PROBLEM DETAILS:
Using the records below, filter out every line that lacks "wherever" and copy the rest.

Stored records:
[Start of section]
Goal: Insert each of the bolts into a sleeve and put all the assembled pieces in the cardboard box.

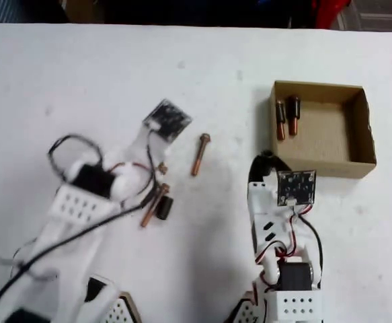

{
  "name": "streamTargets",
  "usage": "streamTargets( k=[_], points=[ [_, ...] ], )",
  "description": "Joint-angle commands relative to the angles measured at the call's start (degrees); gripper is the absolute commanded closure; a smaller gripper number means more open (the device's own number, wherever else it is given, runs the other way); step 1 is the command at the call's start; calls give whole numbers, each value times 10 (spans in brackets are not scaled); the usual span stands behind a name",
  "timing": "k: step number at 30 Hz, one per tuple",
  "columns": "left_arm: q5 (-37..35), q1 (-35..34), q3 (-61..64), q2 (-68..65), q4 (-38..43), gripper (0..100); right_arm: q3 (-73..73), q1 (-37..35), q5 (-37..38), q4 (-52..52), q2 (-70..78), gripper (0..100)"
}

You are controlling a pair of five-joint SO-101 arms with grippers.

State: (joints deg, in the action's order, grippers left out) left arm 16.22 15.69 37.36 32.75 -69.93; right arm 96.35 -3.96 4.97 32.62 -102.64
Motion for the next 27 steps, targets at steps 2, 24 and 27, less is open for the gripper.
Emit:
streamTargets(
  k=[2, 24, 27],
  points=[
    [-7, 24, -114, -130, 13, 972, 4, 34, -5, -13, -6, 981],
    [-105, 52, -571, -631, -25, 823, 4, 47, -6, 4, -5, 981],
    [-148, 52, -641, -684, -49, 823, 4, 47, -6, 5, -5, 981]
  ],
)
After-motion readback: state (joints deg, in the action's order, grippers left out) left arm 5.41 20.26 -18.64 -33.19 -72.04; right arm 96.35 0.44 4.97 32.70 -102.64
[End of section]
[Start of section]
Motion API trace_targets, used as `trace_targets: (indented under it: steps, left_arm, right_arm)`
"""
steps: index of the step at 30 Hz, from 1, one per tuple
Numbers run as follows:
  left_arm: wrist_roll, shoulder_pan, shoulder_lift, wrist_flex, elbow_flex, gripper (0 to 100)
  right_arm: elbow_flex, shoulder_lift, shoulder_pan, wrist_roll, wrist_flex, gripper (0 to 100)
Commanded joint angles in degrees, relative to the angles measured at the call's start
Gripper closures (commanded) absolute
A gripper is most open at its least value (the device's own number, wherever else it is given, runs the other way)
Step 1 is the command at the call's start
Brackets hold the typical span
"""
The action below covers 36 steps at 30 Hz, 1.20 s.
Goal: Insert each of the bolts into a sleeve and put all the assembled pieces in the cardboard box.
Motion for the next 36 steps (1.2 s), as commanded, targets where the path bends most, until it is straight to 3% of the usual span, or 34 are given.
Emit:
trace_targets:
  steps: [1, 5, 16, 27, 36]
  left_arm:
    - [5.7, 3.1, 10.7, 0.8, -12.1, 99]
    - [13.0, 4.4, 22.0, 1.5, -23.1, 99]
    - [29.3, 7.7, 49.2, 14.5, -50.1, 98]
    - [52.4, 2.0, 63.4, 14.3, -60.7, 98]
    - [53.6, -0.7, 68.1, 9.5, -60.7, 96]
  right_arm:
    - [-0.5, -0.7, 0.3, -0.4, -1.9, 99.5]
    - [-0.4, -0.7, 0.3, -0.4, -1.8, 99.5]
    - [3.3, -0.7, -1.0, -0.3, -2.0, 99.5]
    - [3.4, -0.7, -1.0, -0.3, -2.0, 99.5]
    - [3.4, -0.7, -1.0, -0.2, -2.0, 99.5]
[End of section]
WRITTEN REPLY:
  "description": "Joint-angle commands relative to the angles measured at the call's start (degrees); gripper is the absolute commanded closure; a smaller gripper number means more open (the device's own number, wherever else it is given, runs the other way); step 1 is the command at the call's start; calls give whole numbers, each value times 10 (spans in brackets are not scaled); the usual span stands behind a name",
A gripper is most open at its least value (the device's own number, wherever else it is given, runs the other way)

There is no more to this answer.